The specific relevant LLVM Function Attributes are "alloc-family"="__rust_alloc"
(identifies what set it's a part of), allockind("alloc,aligned,uninitialized")
(identifies which function it is and initialization state) and allocsize(0)
(sets a minimum number of allocated bytes returned when nonnull).
Source comments also say that the Rust fork of LLVM 14 and earlier are patched to recognize the symbols and optimize them like malloc
etc., but I think later LLVM versions just use the function annotations now.
... actually from a quick test, it looks like we might actually not put those annotations on the symbols when defined locally via #[global_allocator]
? I'm divining behavior by looking at post-optimization LLVM IR so it might be all sorts of misleading, though, and absolutely shouldn't be relied upon. They definitely get added when using an unknown and/or known-default #[global_allocator]
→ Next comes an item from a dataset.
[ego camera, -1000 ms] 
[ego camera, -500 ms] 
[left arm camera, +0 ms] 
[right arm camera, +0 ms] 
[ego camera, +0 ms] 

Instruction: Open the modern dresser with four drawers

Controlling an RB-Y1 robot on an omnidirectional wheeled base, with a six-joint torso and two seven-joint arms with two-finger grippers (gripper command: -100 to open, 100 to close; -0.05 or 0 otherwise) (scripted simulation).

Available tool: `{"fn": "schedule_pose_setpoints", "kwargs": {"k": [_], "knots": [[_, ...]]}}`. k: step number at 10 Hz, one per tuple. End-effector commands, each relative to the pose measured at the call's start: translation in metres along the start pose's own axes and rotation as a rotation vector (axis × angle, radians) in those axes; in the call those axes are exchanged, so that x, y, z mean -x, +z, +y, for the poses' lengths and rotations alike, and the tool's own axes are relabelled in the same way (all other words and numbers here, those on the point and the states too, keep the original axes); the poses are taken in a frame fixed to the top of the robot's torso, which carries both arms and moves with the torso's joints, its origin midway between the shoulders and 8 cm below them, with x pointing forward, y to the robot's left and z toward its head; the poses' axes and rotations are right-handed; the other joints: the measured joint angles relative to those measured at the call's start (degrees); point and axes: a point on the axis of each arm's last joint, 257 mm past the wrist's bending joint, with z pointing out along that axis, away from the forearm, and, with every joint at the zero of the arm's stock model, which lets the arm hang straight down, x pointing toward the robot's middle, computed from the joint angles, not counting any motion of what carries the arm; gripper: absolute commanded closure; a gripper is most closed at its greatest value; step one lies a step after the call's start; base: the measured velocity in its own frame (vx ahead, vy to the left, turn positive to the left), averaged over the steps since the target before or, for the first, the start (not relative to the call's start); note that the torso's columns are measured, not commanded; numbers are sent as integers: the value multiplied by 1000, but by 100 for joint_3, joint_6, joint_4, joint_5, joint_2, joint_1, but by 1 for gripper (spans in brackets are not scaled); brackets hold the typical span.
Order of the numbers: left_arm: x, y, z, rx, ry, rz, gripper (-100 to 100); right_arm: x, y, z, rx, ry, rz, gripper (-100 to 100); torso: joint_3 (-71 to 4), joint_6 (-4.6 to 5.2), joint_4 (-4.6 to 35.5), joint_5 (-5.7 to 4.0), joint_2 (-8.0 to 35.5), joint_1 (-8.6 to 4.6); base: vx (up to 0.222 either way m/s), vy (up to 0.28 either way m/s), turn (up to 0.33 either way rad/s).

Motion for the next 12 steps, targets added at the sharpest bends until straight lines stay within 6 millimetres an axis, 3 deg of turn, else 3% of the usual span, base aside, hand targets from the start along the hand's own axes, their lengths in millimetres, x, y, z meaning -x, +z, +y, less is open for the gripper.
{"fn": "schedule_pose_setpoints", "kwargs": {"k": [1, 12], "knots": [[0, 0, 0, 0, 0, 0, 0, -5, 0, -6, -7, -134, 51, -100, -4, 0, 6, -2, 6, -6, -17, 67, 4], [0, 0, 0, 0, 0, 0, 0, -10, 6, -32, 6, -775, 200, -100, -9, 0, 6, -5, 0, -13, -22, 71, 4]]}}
, though. You'd need to ask T-compiler knowledge for better information here. I think this changed somewhat in 1.71 (notably, __rust_no_alloc_shim_is_unstable
).
I've yet to see Rust/LLVM actually replace a Box
allocation with a stack allocation. It's unfortunately quite a bit more difficult than you'd initially hope because of our panic/unwinding semantics (lack of a forward progress guarantee) and calling the dynamic handle_alloc_error
handler. Stack space is somewhat limited, and LLVM often seems loathe to relocate memory manipulated by pointer (likely due to C++ish address sensitivity concerns).
The theoretically simplest case which doesn't even check allocation failure, just unsafely assumes it was successful, still performs an actual allocation. Using a safe box instead optimizes almost identically, just with an extra check for null and conditional call to handle_alloc_error
; no unwinding pads are needed, as this example is carefully controlled to be known not to unwind except by handle_alloc_error
.
That being said, I should reiterate that Rust/LLVM absolutely can and does completely elide allocations. It'll even do it when leaking success-checked allocations of more than the entire address space.
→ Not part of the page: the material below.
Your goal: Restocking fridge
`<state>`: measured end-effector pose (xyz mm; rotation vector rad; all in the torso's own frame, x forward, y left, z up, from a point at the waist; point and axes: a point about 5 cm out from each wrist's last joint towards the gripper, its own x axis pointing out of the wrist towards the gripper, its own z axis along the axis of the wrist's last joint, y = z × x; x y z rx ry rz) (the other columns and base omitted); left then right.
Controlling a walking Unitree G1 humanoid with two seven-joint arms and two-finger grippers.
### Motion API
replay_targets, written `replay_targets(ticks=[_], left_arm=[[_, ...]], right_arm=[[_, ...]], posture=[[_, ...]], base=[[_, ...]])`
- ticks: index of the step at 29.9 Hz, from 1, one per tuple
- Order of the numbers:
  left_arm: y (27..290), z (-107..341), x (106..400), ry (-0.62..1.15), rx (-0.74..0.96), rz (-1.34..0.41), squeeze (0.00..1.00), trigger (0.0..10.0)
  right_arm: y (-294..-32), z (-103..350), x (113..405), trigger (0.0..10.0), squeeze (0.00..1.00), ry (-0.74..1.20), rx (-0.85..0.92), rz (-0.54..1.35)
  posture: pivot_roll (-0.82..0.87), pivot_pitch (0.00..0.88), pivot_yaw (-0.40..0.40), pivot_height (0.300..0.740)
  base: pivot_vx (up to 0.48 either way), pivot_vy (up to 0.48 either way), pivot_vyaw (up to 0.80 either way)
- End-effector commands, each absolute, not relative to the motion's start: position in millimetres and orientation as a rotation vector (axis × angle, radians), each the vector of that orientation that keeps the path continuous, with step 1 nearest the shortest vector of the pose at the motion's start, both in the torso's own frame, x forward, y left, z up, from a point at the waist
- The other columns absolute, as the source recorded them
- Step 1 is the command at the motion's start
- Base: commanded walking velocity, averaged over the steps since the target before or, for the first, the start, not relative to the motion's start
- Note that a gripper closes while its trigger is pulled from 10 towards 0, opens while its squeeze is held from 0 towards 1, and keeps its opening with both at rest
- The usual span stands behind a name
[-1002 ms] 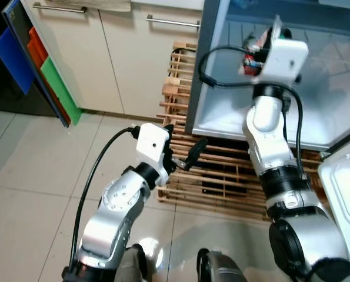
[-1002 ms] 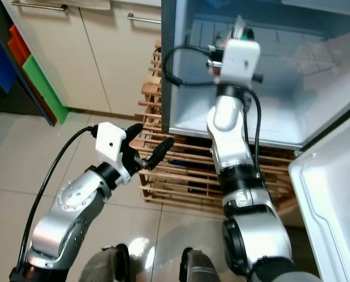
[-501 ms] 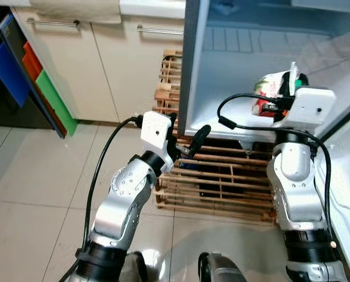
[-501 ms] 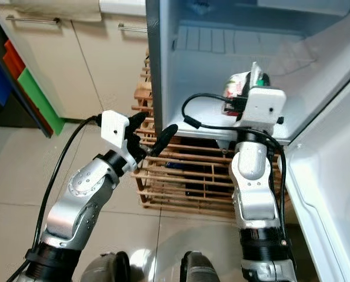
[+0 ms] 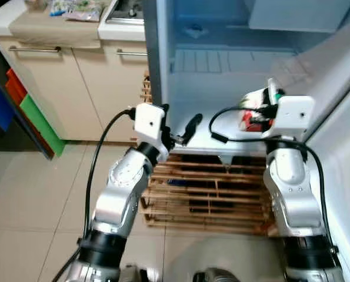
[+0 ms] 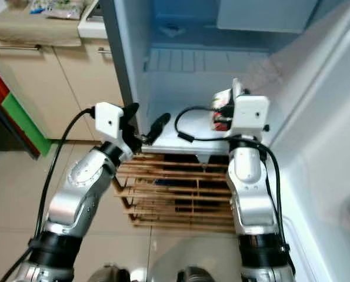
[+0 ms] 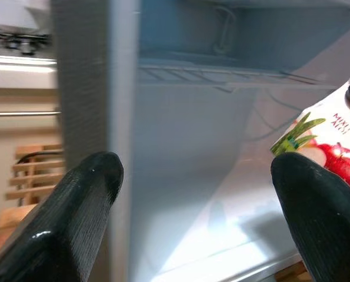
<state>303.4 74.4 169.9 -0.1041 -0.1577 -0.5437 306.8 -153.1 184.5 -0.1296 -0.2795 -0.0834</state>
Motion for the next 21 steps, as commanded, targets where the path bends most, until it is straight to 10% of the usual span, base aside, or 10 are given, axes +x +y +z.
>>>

It's solely replacement that I haven't actually observed being done.
A middle ground semantic that might be more agreeable than "Global
allocations are arbitrarily replaceable" might be "Global
allocations are removable, but if observed, they were provided by actually calling the allocator." This keeps most (if not all) of the optimizations that we currently do in practice, but is significantly more difficult to (specify and) provide.
The huge one is actually eliding allocations when constant folding code. Any concrete example will look silly, since it could just not use a box, but the reason inlining is the optimization is that it cuts through abstractions to expose exactly that kind of silly no-op code for other peephole optimizations to clean up.
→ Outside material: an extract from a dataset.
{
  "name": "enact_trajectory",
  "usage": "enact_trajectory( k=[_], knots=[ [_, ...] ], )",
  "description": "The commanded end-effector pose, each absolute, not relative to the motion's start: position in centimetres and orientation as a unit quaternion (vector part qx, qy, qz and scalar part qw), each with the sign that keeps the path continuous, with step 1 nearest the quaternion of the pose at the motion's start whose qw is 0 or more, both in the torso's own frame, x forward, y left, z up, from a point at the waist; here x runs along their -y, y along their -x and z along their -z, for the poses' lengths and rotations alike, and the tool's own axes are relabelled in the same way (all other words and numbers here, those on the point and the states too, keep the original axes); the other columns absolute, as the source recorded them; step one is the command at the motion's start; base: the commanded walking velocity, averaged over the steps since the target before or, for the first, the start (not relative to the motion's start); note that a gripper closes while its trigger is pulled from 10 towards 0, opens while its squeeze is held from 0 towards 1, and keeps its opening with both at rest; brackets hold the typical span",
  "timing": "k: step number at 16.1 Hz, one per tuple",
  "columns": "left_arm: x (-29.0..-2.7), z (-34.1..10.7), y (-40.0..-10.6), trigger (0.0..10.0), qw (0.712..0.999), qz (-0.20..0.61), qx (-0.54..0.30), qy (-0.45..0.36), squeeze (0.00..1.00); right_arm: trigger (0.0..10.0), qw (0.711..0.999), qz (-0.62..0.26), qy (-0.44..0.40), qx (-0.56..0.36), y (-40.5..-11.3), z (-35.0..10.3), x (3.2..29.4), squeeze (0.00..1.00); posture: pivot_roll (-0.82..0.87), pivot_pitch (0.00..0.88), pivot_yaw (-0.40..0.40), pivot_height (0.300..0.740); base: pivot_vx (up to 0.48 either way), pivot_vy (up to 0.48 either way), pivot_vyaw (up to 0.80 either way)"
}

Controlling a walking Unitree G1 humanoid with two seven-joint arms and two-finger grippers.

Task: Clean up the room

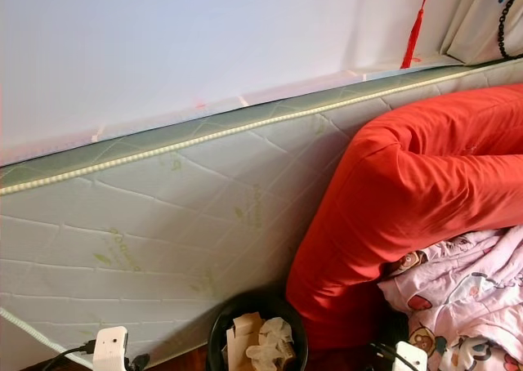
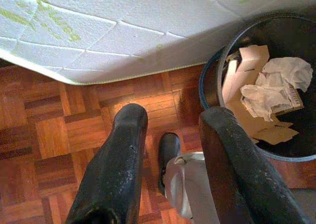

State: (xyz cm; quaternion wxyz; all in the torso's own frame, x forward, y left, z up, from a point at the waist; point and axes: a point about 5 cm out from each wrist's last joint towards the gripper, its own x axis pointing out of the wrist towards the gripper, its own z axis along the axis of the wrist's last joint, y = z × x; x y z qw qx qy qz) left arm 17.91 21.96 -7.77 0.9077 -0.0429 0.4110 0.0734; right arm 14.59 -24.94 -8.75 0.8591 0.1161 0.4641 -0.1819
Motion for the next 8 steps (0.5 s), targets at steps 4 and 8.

A canonical example would be something like { let a = Box::new(2); let b = Box::new(2); *a + *b }
. If allocations are removable, this can be folded down to just a constant 4
. If allocations aren't removable, the best you would be able to do becomes at a low level roughly
{
let a = __rust_alloc(4, 4);
if a.is_null() { handle_alloc_error(4, 4); }
let b = __rust_alloc(4, 4);
if b.is_null() { handle_alloc_error(4, 4); }
__rust_dealloc(b, 4, 4);
__rust_dealloc(a, 4, 4);
4
}
and this is also assuming that handle_alloc_error
doesn't ever unwind (perhaps a reasonable restriction, but not one which the compiler currently exploits).
"Zero overhead abstraction" exists because the optimizer is able to strip out all of the extra unnecessary ceremony introduced. Opaque arbitrary external functions (e.g. allocation and handle_alloc_error
) are the perfect barrier to code stripping/folding optimizations.
One optimization which we don't do enough of yet, but is enabled by replaceable allocation, is in place initialization. Allowing Box::new(T::new())
to construct T in place requires turning
create T on stack (maybe unwind)
create heap allocation
maybe handle alloc error
move T from stack to heap
into
create heap allocation
if (alloc error) {
create T on stack (maybe unwind)
handle alloc error
} else {
(on unwind: delete heap allocation)
create T directly to heap (maybe unwind)
}
This requires inserting an allocation that might not otherwise exist. LLVM doesn't like doing this for obvious reasons, but the current draft opsem (allocation is not an observable event) does permit this transformation. It's certainly not perfect (stack space still needs to be available for if the allocation fails), but it is a known desirable.